THE BOOK cover
The Unwritten Book is Finally Written!
An in-depth analysis of: The sacrifice bunt, batter/pitcher matchups, the intentional base on balls, optimizing a batting lineup, hot and cold streaks, clutch performance, platooning strategies, and much more.
Read Excerpts & Customer Reviews

Buy The Book from Amazon


SABR101 required reading if you enter this site. Check out the Sabermetric Wiki. And interesting baseball books.
MOST RECENT ARTICLES
MAIL : You ask | We say

Advanced


THE BOOK--Playing The Percentages In Baseball

<< Back to main

Wednesday, February 01, 2012

Tempered Yu Forecast

By Tangotiger, 10:58 AM

Brian doesn’t blindly follow his off-the-wall forecast.  Good for him. 

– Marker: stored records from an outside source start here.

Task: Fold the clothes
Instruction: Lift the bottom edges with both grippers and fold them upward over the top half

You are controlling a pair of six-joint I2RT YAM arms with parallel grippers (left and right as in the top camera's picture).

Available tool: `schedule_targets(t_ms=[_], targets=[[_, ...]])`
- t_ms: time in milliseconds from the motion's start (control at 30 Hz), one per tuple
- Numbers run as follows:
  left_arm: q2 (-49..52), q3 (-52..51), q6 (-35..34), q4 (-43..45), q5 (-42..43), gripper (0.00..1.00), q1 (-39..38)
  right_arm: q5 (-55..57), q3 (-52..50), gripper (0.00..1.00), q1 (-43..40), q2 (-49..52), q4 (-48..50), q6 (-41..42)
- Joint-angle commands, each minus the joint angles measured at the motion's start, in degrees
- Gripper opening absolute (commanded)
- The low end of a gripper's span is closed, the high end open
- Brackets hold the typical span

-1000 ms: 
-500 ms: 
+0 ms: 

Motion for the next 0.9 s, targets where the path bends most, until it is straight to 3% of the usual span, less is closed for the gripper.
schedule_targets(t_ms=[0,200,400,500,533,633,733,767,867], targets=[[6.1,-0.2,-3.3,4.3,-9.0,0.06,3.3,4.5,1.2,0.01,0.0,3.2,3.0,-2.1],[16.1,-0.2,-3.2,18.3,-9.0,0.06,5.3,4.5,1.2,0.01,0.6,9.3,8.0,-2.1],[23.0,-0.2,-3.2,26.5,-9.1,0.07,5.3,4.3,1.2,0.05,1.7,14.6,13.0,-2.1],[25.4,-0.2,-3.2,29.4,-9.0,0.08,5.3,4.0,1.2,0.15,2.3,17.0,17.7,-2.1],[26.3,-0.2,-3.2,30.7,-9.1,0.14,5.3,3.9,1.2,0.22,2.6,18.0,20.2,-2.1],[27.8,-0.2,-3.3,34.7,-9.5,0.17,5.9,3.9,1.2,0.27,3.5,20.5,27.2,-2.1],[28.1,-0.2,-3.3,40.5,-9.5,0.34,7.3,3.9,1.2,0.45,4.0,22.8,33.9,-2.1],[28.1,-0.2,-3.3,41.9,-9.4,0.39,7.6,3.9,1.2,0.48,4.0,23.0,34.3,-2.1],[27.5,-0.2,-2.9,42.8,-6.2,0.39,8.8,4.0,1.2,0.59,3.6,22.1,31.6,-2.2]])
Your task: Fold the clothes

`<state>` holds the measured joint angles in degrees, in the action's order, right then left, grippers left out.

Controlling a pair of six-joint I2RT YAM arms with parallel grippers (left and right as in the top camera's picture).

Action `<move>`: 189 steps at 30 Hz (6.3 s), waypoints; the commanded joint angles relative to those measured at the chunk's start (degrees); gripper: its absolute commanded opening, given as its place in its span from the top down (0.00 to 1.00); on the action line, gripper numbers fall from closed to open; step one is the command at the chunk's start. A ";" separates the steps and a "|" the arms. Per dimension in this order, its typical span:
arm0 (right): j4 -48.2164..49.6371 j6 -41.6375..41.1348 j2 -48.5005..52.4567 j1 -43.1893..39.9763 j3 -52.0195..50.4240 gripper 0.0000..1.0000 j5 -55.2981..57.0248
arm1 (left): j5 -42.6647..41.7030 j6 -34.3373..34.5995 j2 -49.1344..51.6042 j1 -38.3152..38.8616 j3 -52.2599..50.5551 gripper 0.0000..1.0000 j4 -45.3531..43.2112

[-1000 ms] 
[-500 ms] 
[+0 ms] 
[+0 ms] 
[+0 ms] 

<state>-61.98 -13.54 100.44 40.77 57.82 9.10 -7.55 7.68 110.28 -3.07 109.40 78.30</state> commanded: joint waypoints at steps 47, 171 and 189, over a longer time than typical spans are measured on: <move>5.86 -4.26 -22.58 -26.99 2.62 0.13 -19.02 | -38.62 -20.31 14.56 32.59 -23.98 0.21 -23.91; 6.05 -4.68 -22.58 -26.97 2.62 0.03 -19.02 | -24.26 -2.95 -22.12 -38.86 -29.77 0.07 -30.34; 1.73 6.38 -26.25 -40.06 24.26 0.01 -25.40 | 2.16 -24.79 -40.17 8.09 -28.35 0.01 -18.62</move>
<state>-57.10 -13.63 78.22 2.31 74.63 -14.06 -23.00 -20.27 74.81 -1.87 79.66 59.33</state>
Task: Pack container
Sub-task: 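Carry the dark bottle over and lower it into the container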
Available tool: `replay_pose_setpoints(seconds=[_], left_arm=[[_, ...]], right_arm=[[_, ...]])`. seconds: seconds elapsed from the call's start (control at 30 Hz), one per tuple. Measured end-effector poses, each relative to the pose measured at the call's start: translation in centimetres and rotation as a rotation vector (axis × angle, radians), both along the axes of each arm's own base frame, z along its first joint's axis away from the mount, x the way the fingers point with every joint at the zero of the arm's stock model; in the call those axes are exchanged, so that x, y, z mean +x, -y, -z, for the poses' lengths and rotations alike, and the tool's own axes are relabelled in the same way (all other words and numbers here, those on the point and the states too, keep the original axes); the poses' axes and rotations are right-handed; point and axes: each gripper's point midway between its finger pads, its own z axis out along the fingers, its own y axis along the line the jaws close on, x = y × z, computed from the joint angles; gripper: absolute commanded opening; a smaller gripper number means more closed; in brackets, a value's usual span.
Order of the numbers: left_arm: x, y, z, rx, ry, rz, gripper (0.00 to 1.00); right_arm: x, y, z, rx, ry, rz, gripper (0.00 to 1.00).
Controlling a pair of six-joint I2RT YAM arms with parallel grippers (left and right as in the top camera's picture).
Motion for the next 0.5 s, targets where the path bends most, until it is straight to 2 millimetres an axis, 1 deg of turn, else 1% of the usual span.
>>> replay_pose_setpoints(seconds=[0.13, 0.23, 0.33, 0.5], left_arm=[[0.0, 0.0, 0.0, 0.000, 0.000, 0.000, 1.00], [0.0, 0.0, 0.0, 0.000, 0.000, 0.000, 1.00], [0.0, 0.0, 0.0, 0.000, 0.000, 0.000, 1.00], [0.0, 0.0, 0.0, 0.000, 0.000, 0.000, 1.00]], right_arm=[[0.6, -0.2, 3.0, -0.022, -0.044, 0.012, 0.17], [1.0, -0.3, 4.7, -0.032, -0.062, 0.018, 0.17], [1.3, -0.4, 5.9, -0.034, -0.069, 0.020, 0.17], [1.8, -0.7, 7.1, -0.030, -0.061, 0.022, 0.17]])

#1    Jesse      (see all posts) 2012/02/01 (Wed) @ 13:55

A good analysis of Yu and the Oliver system, but I don’t think I agree with his using the next 3 years of performance to evaluate the projection of a Japanese pitcher before the start of his first MLB season. Many projection systems only look back 3 years of performance meaning that a pitcher is essentially a different projection entity by their 3rd MLB season. I’d be more interested in how the pitchers performed the first season they came over as compared to their projections rather than the first 3 seasons weighted.


#2    Tangotiger      (see all posts) 2012/02/01 (Wed) @ 14:06

I disagree.  If you sign someone for 9 years, don’t you want to have an estimate for the next 9 years?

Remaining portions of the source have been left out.